I am reminded of how a local pastor and friend signs off every email he writes. His name is Pastor Tom, and he concludes each message with the phrase, “Learning to love.” I appreciate both the humility and the desire that expresses. We all consider ourselves by default to be loving people. But as we look to the pages of Scripture, and as we see the grace and sacrifice that love requires, we might think again. We need to learn how to love. Let’s be honest about it.
Sometimes the most loving thing you can do is be honest with someone else about your own struggle to love. Don’t try to come off as a perfect person, more virtuous than you really are. Don’t wear masks. Don’t fake things. Be honest with people. Let love be genuine. It just may be that as you’re real with your struggle, they will be relieved and helped all the more that you’re the same as them.
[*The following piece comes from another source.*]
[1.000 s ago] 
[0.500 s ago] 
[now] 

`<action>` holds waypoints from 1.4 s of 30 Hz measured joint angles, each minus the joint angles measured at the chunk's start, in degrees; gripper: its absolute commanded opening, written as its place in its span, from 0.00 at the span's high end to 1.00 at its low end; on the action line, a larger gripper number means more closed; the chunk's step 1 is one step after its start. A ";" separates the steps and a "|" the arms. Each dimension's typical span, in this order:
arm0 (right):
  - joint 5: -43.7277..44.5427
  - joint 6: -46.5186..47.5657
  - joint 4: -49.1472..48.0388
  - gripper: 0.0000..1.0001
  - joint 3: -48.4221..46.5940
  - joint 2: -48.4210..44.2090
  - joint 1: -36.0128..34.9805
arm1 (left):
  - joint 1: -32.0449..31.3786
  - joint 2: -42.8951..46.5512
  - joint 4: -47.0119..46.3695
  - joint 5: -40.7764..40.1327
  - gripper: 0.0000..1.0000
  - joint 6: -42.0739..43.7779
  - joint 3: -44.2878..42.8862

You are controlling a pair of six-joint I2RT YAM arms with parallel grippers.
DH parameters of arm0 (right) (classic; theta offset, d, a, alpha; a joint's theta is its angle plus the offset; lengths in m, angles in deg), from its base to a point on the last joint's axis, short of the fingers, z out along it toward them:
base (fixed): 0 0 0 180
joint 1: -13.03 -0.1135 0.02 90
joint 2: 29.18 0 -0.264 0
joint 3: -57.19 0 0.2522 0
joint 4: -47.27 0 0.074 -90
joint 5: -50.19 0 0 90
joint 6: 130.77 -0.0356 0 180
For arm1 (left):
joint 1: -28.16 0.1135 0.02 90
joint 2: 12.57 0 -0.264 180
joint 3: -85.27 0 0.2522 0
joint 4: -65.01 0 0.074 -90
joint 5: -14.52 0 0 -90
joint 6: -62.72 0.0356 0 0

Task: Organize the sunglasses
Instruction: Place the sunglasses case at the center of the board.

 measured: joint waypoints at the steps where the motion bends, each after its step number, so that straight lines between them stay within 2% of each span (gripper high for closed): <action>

2. Be familial with phileo.
“ Love one another with brotherly affection. Outdo one another in showing honor.”
Phileo is a Greek word that speaks of natural warmth and affection. It’s the kind of affinity you can have not only with people, but toward a faithful dog, or your favorite sweater, or a place a patch of woods you grew up in during the days of your youth.
That first sentence in verse 10 is a two for one combo package. There are two words rooted in phileo that have to do with family. There is philastorge, which is understood as the warmth parents have toward children. There is also philadelphia, which is the affection siblings have for one another.
We have a special bond as Christians. On the one hand, it’s sacred. When we worship together, it’s as though we are before the throne of God. But this language requires that there be informality in our love for one another. We are family with natural warmth and joy toward one another.
This meme I saw on Facebook pictures it well…
I think snorting with laughter should be a regular experience in the family of Christ. Love in the church is to have some informality to it. Go ahead and crack each other up. Enjoy being together. That’s love!
3. Be bold with philoxenia.
“ Contribute to the needs of the saints and seek to show hospitality.”
See that word, “hospitality”? It’s “philoxenia.” The root meaning is love for strangers. In recent months, politicians have been using the language of “xenophobia,” the fear of people who are foreign. This is the exact opposite. This means have a warm love and regard for strangers, for people foreign to you.
Christians need love people from a wide variety of backgrounds. That was critical back among the believers of 1st Century Rome. There were blue-color, working-class Jews from a strict, conservative, monotheistic background. Many others were coming fresh out of the pagan temples of Bacchus, Aphrodite, and Zeus. They were so diverse. They were so different. Yet they were called to love one another, not only with the sacrificial love of “agape,” but with the warmth of “philadelphia.”
We 21st Century Californians are also to love in this way. We followers of Christ are to have warmth toward people who are different from us. The church will always be diverse. The church is always bringing new people in. And they need to be received warmly and welcomed with love.
Seek to show hospitality and love to different kinds of people. If you see strangers, run after them. Pursue them. Go after those newcomers. It’s so much easier to run after the people we know and love already. That’s so much more comfortable and easy for most people. Have some boldness. It’s another indispensable aspect of love!
God has poured His love into our hearts by the Holy Spirit. Let’s pour that love out on others. Happy Valentine’s Day!